* [Exercise]: Could you reproduce every record below exactly as written?

Stored dataset items
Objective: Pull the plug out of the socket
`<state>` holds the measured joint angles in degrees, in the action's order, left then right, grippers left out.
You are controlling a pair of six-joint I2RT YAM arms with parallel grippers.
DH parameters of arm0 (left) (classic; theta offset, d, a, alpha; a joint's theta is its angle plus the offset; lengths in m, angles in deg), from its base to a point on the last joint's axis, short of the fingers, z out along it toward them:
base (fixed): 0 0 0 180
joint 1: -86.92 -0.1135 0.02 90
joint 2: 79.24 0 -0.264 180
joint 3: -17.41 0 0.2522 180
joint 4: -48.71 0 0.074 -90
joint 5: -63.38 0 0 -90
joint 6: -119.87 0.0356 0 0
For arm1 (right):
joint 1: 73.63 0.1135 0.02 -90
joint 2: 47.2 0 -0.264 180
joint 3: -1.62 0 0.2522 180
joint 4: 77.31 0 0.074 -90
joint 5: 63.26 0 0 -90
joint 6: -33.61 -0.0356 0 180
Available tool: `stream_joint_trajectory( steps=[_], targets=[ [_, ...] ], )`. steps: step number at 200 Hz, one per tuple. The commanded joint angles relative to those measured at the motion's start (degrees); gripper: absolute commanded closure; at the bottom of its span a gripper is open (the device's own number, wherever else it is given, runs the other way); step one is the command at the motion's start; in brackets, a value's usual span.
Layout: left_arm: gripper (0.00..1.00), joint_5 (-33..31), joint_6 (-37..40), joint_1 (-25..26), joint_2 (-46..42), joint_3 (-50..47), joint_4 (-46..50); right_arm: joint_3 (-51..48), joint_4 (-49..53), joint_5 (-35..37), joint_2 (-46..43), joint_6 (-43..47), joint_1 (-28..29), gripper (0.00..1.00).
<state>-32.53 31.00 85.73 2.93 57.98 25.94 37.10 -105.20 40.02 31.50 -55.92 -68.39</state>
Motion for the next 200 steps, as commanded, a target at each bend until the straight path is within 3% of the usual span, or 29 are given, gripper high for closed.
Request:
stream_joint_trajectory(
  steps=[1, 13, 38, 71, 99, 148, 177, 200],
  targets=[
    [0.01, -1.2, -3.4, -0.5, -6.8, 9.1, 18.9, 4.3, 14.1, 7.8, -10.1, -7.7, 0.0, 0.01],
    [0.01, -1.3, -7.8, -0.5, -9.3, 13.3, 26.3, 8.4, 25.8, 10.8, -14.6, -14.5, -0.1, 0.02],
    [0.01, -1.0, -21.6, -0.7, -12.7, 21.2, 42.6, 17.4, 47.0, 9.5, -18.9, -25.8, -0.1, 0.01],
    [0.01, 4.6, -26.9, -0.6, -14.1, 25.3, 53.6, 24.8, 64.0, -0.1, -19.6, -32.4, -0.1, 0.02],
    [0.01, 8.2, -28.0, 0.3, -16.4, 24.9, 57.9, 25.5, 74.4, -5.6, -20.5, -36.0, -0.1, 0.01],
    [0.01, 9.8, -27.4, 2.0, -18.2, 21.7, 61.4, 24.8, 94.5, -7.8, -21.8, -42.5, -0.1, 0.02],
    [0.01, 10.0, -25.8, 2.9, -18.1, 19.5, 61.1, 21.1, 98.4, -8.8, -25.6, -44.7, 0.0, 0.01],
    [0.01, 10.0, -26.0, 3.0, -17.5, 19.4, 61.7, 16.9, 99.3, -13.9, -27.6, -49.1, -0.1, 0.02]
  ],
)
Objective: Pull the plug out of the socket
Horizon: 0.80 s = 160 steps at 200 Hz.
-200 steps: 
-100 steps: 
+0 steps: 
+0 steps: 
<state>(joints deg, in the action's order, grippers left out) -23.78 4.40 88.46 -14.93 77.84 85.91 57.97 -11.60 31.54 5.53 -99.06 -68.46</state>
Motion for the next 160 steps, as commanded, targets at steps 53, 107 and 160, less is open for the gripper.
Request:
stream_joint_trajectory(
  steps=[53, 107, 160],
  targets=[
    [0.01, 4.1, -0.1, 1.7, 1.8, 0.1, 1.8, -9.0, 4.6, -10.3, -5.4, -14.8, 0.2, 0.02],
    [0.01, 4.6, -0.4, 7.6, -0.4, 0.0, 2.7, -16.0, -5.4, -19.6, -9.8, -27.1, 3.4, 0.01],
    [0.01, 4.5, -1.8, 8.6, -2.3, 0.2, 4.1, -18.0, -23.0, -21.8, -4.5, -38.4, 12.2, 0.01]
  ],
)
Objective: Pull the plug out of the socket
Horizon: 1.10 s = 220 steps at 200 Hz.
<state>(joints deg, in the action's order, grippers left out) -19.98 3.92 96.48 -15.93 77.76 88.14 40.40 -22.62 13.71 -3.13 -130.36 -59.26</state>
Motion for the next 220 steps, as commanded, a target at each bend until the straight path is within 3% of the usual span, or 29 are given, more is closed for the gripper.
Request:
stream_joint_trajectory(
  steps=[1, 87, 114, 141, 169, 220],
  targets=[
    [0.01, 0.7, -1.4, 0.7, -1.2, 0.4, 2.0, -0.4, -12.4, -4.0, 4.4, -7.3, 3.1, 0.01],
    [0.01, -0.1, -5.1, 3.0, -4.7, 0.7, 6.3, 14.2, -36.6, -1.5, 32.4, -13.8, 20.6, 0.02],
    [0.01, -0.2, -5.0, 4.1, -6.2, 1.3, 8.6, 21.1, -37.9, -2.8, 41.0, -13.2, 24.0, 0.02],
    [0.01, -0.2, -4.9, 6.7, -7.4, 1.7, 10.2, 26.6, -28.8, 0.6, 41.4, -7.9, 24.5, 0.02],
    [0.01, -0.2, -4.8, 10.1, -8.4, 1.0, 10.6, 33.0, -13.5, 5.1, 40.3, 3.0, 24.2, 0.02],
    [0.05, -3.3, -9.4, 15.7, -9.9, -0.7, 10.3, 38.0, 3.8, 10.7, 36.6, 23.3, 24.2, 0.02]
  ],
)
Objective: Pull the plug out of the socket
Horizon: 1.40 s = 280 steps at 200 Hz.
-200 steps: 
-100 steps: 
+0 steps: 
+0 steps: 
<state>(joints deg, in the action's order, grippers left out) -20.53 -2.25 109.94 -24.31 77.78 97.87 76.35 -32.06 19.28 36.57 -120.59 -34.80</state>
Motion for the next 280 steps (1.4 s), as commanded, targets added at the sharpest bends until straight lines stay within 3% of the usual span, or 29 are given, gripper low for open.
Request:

* [Response for this exercise]:
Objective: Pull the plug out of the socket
`<state>` holds the measured joint angles in degrees, in the action's order, left then right, grippers left out.
You are controlling a pair of six-joint I2RT YAM arms with parallel grippers.
DH parameters of arm0 (left) (classic; theta offset, d, a, alpha; a joint's theta is its angle plus the offset; lengths in m, angles in deg), from its base to a point on the last joint's axis, short of the fingers, z out along it toward them:
base (fixed): 0 0 0 180
joint 1: -86.92 -0.1135 0.02 90
joint 2: 79.24 0 -0.264 180
joint 3: -17.41 0 0.2522 180
joint 4: -48.71 0 0.074 -90
joint 5: -63.38 0 0 -90
joint 6: -119.87 0.0356 0 0
For arm1 (right):
joint 1: 73.63 0.1135 0.02 -90
joint 2: 47.2 0 -0.264 180
joint 3: -1.62 0 0.2522 180
joint 4: 77.31 0 0.074 -90
joint 5: 63.26 0 0 -90
joint 6: -33.61 -0.0356 0 180
Available tool: `stream_joint_trajectory( steps=[_], targets=[ [_, ...] ], )`. steps: step number at 200 Hz, one per tuple. The commanded joint angles relative to those measured at the motion's start (degrees); gripper: absolute commanded closure; at the bottom of its span a gripper is open (the device's own number, wherever else it is given, runs the other way); step one is the command at the motion's start; in brackets, a value's usual span.
Layout: left_arm: gripper (0.00..1.00), joint_5 (-33..31), joint_6 (-37..40), joint_1 (-25..26), joint_2 (-46..42), joint_3 (-50..47), joint_4 (-46..50); right_arm: joint_3 (-51..48), joint_4 (-49..53), joint_5 (-35..37), joint_2 (-46..43), joint_6 (-43..47), joint_1 (-28..29), gripper (0.00..1.00).
<state>-32.53 31.00 85.73 2.93 57.98 25.94 37.10 -105.20 40.02 31.50 -55.92 -68.39</state>
Motion for the next 200 steps, as commanded, a target at each bend until the straight path is within 3% of the usual span, or 29 are given, gripper high for closed.
Request:
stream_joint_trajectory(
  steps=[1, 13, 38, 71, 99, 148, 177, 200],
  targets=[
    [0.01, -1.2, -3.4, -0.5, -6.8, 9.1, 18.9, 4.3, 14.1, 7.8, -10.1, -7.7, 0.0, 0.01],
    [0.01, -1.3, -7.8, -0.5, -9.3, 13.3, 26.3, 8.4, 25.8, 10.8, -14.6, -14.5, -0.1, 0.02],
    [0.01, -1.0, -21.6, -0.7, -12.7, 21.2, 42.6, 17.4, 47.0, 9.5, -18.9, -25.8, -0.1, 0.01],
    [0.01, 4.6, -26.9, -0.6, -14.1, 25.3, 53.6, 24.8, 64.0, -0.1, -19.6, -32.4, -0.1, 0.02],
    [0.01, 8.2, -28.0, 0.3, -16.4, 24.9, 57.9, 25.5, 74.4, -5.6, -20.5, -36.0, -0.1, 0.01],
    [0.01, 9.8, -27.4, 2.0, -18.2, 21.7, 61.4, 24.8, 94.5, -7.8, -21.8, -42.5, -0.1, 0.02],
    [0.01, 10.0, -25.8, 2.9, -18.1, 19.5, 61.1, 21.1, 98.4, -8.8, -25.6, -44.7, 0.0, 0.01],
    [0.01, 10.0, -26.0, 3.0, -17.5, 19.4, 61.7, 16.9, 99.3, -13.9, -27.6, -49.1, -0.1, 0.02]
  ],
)
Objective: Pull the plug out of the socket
Horizon: 0.80 s = 160 steps at 200 Hz.
-200 steps: 
-100 steps: 
+0 steps: 
+0 steps: 
<state>(joints deg, in the action's order, grippers left out) -23.78 4.40 88.46 -14.93 77.84 85.91 57.97 -11.60 31.54 5.53 -99.06 -68.46</state>
Motion for the next 160 steps, as commanded, targets at steps 53, 107 and 160, less is open for the gripper.
Request:
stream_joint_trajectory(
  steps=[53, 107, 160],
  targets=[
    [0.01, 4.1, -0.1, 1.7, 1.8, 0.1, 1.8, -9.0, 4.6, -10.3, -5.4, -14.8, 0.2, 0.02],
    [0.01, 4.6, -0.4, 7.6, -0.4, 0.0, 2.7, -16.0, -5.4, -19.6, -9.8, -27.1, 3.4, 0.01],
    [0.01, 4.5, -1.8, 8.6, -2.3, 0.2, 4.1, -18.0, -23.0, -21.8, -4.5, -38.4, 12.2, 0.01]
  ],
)
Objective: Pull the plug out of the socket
Horizon: 1.10 s = 220 steps at 200 Hz.
<state>(joints deg, in the action's order, grippers left out) -19.98 3.92 96.48 -15.93 77.76 88.14 40.40 -22.62 13.71 -3.13 -130.36 -59.26</state>
Motion for the next 220 steps, as commanded, a target at each bend until the straight path is within 3% of the usual span, or 29 are given, more is closed for the gripper.
Request:
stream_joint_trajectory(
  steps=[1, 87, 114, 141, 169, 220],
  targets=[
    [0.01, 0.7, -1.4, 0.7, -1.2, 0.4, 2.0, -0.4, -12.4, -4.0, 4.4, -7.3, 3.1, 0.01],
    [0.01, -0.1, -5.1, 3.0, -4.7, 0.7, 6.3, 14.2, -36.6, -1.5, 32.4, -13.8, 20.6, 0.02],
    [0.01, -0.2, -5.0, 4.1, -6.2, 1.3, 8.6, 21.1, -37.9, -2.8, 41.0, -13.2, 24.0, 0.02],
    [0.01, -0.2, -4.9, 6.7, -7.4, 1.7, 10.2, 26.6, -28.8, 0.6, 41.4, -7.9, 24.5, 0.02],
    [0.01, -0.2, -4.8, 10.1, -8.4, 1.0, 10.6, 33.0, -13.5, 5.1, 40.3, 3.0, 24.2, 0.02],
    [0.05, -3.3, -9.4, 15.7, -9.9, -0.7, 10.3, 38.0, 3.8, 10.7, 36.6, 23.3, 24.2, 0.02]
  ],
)
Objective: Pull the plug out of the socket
Horizon: 1.40 s = 280 steps at 200 Hz.
-200 steps: 
-100 steps: 
+0 steps: 
+0 steps: 
<state>(joints deg, in the action's order, grippers left out) -20.53 -2.25 109.94 -24.31 77.78 97.87 76.35 -32.06 19.28 36.57 -120.59 -34.80</state>
Motion for the next 280 steps (1.4 s), as commanded, targets added at the sharpest bends until straight lines stay within 3% of the usual span, or 29 are given, gripper low for open.
Request:

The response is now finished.